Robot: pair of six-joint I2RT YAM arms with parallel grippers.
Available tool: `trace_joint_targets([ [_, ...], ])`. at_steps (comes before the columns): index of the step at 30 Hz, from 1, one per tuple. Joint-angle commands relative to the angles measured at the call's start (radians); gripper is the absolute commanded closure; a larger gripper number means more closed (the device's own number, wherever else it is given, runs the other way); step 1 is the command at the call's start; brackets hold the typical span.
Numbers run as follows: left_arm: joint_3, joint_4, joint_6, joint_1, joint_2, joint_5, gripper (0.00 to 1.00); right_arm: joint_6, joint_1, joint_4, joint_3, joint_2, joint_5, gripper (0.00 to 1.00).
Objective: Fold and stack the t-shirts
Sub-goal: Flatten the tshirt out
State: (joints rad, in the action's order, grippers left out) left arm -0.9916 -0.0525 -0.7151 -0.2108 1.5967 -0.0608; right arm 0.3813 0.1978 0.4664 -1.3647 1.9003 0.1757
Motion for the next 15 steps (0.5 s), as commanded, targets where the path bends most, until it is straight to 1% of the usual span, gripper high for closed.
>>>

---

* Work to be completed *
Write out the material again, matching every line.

* Answer below *
Robot: pair of six-joint I2RT YAM arms with parallel grippers.
Available tool: `trace_joint_targets([ [_, ...], ])`. at_steps (comes before the columns): index of the step at 30 Hz, from 1, one per tuple. Joint-angle commands relative to the angles measured at the call's start (radians); gripper is the absolute commanded closure; a larger gripper number means more closed (the device's own number, wherever else it is given, runs the other way); step 1 is the command at the call's start; brackets hold the typical span.
Numbers run as follows: left_arm: joint_3, joint_4, joint_6, joint_1, joint_2, joint_5, gripper (0.00 to 1.00); right_arm: joint_6, joint_1, joint_4, joint_3, joint_2, joint_5, gripper (0.00 to 1.00).
Objective: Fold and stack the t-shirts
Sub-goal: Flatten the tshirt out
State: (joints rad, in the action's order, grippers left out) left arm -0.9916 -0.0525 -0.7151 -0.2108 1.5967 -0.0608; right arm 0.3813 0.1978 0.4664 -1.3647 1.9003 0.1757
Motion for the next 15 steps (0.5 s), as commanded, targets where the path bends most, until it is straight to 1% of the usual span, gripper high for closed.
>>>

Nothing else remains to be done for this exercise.